Which of the following must be true for a grain to be called whole?

The bran, the germ and the endosperm. Separately, these components provide a high amount of both nutrients and fiber. Whole grains are rich in many nutritional components such as vitamins, minerals, antioxidants and fiber, which are present in the bran and germ. These are eliminated in polishing which, consequently, degrades the nutritional quality of the seed. In order to be properly referred to as intact, the grain must be intact, which would have varied health effects.


The Essential Components of Whole Grains

1. Bran: The Outer Layer

The bran is the outer husk of the grain which is dry and hard.

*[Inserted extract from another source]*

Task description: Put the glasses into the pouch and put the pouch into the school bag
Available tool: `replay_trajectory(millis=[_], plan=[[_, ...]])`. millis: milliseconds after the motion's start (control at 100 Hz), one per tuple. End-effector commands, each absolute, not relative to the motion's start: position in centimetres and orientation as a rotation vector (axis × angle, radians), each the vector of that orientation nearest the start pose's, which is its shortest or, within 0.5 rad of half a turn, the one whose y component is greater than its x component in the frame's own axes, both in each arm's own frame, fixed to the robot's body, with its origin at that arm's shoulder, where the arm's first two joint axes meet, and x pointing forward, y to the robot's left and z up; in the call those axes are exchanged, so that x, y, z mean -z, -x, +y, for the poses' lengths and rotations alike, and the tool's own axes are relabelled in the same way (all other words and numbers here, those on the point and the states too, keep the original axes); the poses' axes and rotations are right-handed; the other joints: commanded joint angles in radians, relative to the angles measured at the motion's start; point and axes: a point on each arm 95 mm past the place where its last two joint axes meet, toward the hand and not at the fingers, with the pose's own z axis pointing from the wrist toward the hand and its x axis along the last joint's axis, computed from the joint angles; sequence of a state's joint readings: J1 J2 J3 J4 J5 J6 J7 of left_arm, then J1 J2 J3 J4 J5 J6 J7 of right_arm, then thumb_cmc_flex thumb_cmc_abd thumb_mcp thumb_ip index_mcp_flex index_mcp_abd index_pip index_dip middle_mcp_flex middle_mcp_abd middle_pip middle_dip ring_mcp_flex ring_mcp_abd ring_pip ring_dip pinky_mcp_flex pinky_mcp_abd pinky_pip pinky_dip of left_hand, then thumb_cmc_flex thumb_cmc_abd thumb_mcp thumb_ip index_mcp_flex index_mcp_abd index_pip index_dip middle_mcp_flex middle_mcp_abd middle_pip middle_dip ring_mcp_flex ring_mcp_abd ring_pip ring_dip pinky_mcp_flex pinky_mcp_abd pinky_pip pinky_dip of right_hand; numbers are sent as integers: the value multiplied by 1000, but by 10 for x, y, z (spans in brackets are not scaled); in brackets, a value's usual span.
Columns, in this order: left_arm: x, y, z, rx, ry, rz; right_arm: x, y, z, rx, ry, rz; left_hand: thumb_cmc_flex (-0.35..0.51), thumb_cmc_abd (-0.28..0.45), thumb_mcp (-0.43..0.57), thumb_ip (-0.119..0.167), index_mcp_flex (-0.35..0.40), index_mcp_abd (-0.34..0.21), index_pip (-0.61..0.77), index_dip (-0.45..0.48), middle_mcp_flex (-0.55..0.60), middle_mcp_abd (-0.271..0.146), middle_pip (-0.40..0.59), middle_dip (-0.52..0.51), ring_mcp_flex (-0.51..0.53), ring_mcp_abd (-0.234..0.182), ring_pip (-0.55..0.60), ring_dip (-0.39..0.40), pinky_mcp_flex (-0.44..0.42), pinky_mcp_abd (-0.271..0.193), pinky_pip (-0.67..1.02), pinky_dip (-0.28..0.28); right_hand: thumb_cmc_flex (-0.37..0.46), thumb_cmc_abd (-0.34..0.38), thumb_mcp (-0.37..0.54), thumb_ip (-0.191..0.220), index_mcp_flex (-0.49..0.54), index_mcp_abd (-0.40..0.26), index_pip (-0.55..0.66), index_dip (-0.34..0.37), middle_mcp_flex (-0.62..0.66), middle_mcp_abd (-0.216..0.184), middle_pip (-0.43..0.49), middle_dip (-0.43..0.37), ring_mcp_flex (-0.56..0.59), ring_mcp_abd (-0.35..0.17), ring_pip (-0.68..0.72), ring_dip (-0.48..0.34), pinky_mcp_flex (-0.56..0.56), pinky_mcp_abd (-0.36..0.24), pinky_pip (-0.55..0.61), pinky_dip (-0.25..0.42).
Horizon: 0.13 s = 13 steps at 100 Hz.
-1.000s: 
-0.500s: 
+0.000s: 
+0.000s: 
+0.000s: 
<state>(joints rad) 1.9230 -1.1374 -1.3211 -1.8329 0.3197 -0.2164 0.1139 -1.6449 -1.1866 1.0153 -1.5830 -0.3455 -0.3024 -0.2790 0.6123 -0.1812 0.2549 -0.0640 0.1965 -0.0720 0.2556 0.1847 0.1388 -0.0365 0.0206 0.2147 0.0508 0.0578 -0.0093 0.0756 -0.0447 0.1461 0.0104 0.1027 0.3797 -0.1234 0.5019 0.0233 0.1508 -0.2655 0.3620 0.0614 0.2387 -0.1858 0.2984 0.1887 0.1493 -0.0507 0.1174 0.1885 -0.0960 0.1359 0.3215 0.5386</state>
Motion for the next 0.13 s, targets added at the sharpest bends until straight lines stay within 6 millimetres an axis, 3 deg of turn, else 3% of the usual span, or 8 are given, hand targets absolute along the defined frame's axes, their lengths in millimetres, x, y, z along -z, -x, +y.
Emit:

High fiber, high antioxidants, high B vitamins, high micro-minerals (iron, zinc, magnesium) content. Bran plays a major role in alimentary digestion, i.e. influencing the digestive process, satiety feeling, and glycemic control. Because of the fiber contained in the bran, the bran can also be beneficial to reducing cholesterol and promoting gut health. Removing the bran results in a much less nutritious product, which is common in refined grains.

2. Germ: The Nutrient-Packed Core

The germ is the core of the grain, and if the grain were germinated it would develop into a second plant. It contains nutrients such as pro-vitamin A carotenoids, good fats, protein, fiber, B vitamins (i.e. folate and thiamin), vitamin E and minerals (e.g. magnesium and iron). The germ alone provides by far the greater part of the nutraceutical and dietary content of the grain, predominantly in the form of beneficial lipids and antioxidants. If the germ is removed during the course of treatment, the grain will have lost much of its health advantage, likely.

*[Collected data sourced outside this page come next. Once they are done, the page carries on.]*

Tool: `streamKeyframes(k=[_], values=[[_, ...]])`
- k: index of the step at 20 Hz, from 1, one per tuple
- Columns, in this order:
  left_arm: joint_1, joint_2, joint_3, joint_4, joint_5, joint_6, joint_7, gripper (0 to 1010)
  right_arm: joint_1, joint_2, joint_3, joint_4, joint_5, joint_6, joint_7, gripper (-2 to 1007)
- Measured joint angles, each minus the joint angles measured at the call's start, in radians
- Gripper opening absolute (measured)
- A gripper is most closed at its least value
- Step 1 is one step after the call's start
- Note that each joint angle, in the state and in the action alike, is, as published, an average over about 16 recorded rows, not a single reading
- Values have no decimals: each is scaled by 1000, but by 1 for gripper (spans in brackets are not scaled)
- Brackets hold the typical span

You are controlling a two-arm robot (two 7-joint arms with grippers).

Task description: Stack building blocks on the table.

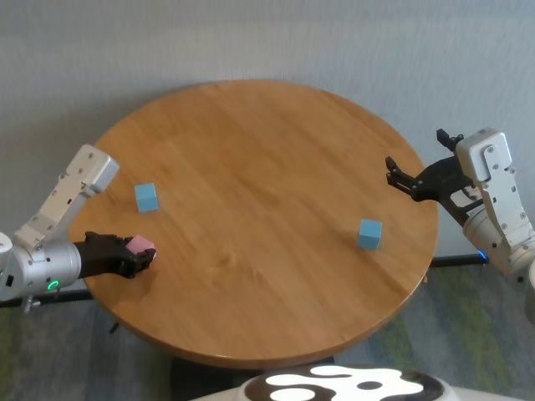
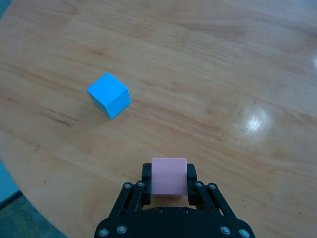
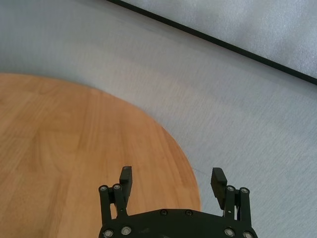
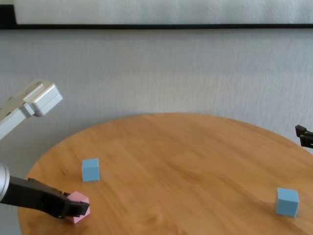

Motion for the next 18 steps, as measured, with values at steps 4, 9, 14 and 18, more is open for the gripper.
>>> streamKeyframes(k=[4,9,14,18], values=[[3,-1,-5,-1,2,-16,-1,411,0,0,0,0,0,0,0,1005],[2,1,-7,-2,8,-51,-25,404,0,0,0,0,0,0,0,1005],[-14,6,6,-3,22,-103,-67,404,0,0,0,0,0,0,0,1005],[-42,11,31,1,34,-144,-118,404,0,0,0,0,0,0,0,1005]])
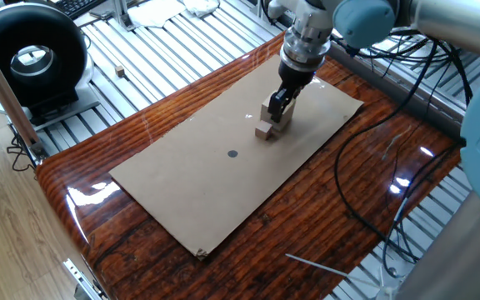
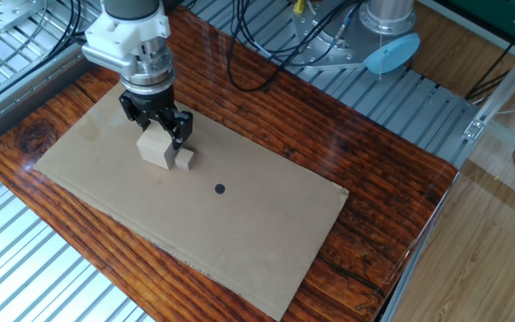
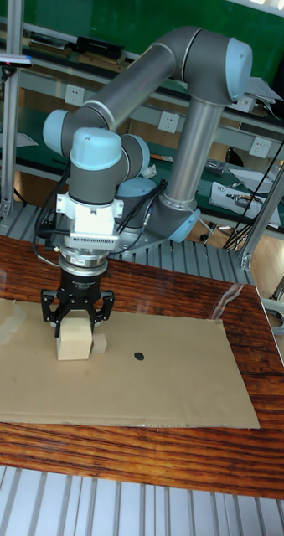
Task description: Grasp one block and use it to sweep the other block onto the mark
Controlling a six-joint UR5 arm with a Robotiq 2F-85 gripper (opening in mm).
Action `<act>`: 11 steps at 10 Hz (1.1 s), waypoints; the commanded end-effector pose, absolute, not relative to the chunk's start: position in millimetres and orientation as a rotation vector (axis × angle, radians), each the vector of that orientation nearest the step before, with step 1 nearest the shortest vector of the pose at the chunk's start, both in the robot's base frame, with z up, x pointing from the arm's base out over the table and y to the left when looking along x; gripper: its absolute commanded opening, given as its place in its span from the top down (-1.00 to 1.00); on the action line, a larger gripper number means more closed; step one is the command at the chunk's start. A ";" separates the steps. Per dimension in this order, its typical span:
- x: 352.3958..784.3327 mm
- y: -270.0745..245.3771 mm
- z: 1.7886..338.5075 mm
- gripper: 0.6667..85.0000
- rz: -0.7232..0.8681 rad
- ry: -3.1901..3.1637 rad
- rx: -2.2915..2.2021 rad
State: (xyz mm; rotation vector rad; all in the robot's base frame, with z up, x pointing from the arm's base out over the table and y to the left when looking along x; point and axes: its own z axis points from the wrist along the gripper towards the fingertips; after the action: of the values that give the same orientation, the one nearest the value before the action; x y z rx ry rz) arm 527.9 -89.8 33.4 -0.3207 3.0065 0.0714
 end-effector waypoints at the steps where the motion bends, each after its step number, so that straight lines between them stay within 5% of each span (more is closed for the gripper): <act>1: 528.9 -81.0 34.8 -0.04 0.090 3.000 -0.282; 11: 530.0 -56.2 35.0 -0.04 0.096 3.003 -0.206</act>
State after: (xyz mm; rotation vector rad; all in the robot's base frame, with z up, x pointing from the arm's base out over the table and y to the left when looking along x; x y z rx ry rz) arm 528.0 -62.9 34.0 -0.2354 3.0078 0.0823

3. Endosperm: The Energy Source

The endosperm is the central unit of the grain and the energy reserve of the grain. Mostly starch, although it contains a little protein, but does not contain fiber, vitamins and minerals of the bran or germ. Although the endosperm is the volume of cereal grain processed for extraction of flour for use mainly in the refined product stage, it is the least nutritious of the three components. It furnishes calories but it is devoid of the critical nutrients that are present in Bran and Germ.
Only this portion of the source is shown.